Yes, subclinical hypogonadism can be identified through bloodwork before symptoms become severe, which is one reason routine screening is advocated for men with risk factors such as obesity, type 2 diabetes, or chronic stress. Total testosterone provides a starting point, but free testosterone (the biologically active fraction) is more clinically relevant when sex hormone-binding globulin (SHBG) levels are abnormal, which is common in men with high body fat or liver dysfunction. Luteinizing hormone (LH) and follicle-stimulating hormone (FSH) should also be measured to distinguish primary testicular failure from secondary (pituitary or hypothalamic) causes.

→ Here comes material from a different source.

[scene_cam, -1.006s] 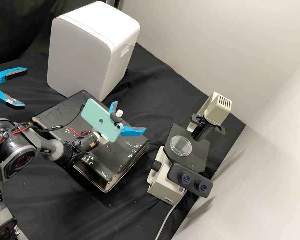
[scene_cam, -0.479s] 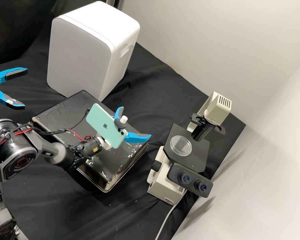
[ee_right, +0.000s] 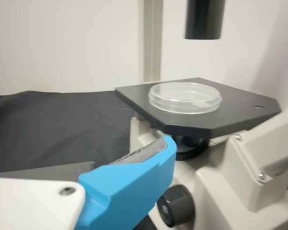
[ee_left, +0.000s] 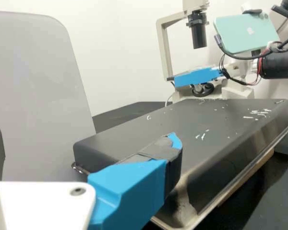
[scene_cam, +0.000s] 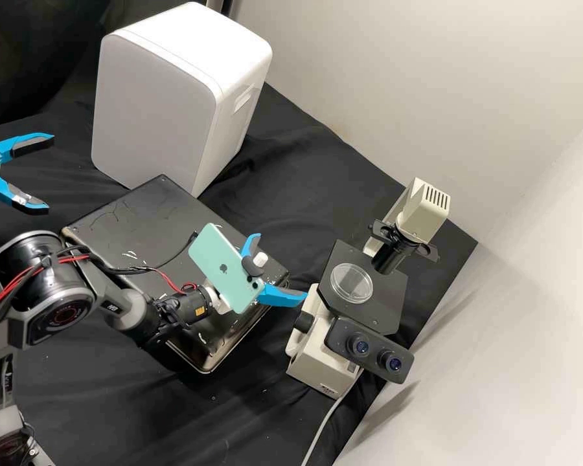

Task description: Place the petri dish on the bench

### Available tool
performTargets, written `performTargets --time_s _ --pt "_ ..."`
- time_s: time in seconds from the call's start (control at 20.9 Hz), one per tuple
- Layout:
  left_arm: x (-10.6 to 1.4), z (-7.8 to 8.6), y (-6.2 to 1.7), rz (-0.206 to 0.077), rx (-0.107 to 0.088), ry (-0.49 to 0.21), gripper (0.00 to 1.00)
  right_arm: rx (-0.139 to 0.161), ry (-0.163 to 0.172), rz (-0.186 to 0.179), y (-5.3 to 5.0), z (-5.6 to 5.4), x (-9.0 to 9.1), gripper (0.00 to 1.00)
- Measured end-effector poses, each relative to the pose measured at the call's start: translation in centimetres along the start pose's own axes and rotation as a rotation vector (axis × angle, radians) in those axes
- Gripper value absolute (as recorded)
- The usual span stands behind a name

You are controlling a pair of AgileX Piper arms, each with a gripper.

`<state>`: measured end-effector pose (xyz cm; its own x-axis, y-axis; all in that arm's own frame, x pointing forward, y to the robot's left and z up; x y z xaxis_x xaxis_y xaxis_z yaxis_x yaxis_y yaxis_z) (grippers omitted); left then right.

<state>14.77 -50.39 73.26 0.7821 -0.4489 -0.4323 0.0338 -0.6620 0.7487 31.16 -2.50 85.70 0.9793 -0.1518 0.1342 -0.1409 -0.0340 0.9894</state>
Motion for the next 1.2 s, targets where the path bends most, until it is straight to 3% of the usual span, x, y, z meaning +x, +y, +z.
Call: performTargets --time_s 0.43,0.67,0.91,1.05,1.2 --pt "0.1 0.0 -0.17 -0.01 0.001 -0.005 1.0 0.0 -0.013 0.075 2.3 0.8 1.1 1.0" --pt "0.1 0.2 -0.3 -0.019 0.008 -0.023 1.0 -0.001 0.012 0.101 3.1 0.2 2.2 1.0" --pt "0.1 0.2 -0.45 -0.026 0.006 -0.022 1.0 -0.008 -0.034 0.063 2.6 1.0 4.7 1.0" --pt "0.2 0.2 -0.5 -0.029 0.006 -0.022 1.0 -0.018 -0.033 0.068 2.8 1.1 5.9 1.0" --pt "0.2 0.2 -0.53 -0.03 0.006 -0.022 1.0 -0.048 -0.041 0.069 2.7 1.3 6.8 1.0"
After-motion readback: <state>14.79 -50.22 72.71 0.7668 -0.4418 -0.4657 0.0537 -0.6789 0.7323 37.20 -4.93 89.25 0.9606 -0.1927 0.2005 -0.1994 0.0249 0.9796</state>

What is HbA1c and why is it better than a single fasting glucose test?

Hemoglobin A1c (HbA1c) reflects average blood glucose over the preceding 2–3 months by measuring the percentage of hemoglobin that has become glycated, making it less susceptible to day-to-day fluctuations caused by recent meals or stress. A value below 5.7% is considered normal, 5.7–6.4% indicates prediabetes, and 6.5% or above meets the diagnostic threshold for type 2 diabetes according to American Diabetes Association criteria. Fasting glucose and HbA1c are complementary; using both together reduces the chance of missing early insulin resistance, particularly in men who may have normal fasting glucose but elevated post-meal glucose responses.

How often should men get bloodwork done if they are otherwise healthy?

For healthy men under 40 with no chronic conditions or family history concerns, a comprehensive panel every 1–2 years is a reasonable baseline, with annual lipid and glucose screening beginning no later than age 35. Men over 40, or those with obesity, hypertension, a family history of heart disease or cancer, or symptoms of hormonal dysfunction, benefit from annual testing across all major biomarkers. Frequency should be individualized based on results — a man with borderline HbA1c or declining testosterone warrants more frequent follow-up than one with consistently optimal values.